Perennis, prefect of the guard, was first charged with the whole care of government, but he was murdered by the soldiers (A.D. 186). Cleander, a Phrygian, took his place, and turned everything into money. Posts, sentences, everything was sold. Three years after, this detested favourite was killed in a sedition. Henceforth the cruelty of Commodus knew no limits. Accordingly, his friends tried to get rid of him, and a murderer paid by his sister, Lucilla, widow of Varus, had sprung upon him with the words: "The senate sends thee this dagger." In A.D. 187 a deserter and bandit chief had, from Spain and Gaul, made an appointment to all his people to meet at Rome and get rid of the tyrant.

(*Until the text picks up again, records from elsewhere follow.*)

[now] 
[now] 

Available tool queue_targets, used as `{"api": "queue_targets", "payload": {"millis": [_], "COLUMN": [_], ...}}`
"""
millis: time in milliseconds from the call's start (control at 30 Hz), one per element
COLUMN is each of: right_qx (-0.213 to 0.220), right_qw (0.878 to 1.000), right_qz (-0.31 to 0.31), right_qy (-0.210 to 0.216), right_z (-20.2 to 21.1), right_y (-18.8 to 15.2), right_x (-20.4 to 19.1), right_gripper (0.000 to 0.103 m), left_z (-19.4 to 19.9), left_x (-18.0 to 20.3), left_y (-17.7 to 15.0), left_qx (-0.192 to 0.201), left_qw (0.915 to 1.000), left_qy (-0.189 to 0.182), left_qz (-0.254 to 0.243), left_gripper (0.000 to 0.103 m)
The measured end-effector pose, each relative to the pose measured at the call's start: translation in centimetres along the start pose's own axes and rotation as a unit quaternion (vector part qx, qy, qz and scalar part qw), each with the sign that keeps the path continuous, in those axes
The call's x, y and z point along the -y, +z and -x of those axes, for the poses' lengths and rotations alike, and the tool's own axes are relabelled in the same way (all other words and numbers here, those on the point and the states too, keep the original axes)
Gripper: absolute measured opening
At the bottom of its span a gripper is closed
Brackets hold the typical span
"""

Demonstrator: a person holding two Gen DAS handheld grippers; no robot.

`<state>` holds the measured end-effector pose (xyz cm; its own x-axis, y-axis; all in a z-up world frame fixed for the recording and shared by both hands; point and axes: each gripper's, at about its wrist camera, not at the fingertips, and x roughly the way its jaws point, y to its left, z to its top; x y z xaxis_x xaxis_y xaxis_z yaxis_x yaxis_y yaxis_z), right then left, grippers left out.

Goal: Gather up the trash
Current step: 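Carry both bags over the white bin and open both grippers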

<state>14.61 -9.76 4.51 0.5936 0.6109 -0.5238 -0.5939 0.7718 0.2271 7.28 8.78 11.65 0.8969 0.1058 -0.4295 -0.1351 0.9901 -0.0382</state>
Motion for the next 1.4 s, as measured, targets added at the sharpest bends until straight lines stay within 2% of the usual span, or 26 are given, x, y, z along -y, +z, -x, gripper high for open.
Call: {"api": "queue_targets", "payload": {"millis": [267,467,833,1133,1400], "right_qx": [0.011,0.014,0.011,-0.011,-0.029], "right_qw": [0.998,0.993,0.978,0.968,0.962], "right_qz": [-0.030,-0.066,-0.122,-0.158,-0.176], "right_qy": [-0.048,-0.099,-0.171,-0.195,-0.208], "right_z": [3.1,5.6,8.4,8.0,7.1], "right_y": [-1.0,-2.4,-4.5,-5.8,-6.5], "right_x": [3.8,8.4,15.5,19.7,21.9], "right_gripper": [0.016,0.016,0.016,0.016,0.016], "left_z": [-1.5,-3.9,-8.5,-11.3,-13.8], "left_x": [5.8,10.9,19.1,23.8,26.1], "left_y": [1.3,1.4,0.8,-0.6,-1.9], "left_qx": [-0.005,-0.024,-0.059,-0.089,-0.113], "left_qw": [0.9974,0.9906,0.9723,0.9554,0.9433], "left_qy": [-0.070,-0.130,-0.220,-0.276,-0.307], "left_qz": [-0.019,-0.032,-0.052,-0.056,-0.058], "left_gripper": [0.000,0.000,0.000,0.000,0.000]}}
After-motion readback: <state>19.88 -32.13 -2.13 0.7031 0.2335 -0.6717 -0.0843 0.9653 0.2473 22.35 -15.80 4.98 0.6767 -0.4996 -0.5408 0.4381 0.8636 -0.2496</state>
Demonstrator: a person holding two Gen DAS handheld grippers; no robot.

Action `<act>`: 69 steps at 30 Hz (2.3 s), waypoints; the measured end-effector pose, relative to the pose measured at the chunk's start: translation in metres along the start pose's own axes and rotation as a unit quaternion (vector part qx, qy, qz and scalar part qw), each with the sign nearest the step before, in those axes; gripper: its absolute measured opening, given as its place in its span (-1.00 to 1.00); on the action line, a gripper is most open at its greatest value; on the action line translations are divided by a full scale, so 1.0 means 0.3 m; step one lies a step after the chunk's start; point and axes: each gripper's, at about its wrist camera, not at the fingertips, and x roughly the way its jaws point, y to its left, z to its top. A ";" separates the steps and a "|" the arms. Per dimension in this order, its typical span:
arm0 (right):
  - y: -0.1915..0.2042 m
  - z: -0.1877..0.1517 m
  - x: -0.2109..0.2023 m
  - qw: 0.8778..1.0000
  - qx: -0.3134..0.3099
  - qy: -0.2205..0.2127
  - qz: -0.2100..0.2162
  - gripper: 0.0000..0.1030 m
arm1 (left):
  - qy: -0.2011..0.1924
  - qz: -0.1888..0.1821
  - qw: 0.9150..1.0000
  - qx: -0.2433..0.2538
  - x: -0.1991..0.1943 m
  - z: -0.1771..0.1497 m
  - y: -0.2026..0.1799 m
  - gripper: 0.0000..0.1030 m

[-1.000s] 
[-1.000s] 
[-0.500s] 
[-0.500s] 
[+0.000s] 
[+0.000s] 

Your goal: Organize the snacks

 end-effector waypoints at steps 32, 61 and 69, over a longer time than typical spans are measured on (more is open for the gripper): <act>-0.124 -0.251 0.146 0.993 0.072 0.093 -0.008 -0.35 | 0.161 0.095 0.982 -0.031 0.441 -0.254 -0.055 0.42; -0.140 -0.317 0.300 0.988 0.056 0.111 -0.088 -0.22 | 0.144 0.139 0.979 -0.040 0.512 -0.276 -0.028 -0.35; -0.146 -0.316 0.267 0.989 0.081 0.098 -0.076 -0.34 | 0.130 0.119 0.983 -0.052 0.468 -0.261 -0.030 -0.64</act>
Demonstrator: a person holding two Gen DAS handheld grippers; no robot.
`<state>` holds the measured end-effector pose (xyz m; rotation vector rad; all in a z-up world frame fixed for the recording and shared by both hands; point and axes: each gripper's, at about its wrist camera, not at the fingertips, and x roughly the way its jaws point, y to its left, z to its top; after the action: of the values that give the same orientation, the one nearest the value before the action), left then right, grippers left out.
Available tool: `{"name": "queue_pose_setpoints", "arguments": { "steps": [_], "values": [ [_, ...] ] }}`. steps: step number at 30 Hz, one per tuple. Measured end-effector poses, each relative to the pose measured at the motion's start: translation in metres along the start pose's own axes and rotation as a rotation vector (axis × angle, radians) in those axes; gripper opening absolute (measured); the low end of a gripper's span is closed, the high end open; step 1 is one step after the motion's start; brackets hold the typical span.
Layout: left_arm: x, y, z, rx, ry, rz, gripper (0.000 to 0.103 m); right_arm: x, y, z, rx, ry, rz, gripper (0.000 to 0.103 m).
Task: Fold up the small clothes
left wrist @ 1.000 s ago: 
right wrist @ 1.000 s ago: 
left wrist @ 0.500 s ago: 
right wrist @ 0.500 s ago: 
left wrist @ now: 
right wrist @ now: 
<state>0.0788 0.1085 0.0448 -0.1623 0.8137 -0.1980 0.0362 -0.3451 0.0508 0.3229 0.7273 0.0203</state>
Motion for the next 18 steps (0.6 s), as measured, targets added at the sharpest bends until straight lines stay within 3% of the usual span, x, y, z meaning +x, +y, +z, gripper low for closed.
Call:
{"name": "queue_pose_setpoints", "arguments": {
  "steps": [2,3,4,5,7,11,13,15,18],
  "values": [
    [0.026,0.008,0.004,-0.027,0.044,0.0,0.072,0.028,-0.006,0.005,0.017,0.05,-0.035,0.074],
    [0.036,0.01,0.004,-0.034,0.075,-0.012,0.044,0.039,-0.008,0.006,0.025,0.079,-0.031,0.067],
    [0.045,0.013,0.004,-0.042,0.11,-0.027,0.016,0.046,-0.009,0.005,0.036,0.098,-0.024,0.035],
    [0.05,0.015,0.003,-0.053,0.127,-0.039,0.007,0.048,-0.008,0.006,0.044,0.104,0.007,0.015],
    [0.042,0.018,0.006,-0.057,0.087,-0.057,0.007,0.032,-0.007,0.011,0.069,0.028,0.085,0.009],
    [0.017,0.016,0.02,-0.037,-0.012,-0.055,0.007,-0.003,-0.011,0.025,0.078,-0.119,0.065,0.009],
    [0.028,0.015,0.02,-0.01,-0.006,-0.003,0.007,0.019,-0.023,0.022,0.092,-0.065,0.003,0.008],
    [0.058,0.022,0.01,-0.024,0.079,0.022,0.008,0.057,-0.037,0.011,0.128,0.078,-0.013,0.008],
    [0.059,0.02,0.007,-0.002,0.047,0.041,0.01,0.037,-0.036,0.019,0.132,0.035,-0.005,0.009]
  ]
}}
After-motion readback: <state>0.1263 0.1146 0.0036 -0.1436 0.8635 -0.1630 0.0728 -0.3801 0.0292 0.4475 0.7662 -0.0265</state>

He was denounced by an accomplice and executed. Then Commodus, served by informers, and afraid of all, launched sentences of condemnation against the most virtuous men, his relations, and even the great lawyer, Salvius Julianus. He gave all licence to the prætorians, and kept hostages of the governors of provinces that they might not declare against him. One night, though warned, he passed among the worst company and gladiators, and was writing a proscription list in his note-book, including Lotus, prefect of the guard, and Electus, his chamberlain, when, falling to sleep, a child took up the list, and by chance showed it to one of the proscribed. His fate was then sealed. After his bath he was given a poisoned goblet, and as it did not take effect he was strangled by the hands of a strong young athlete (Dec. 31, A.D. 192). The senate caused his memory to be condemned. But the prætorians were sure to avenge him.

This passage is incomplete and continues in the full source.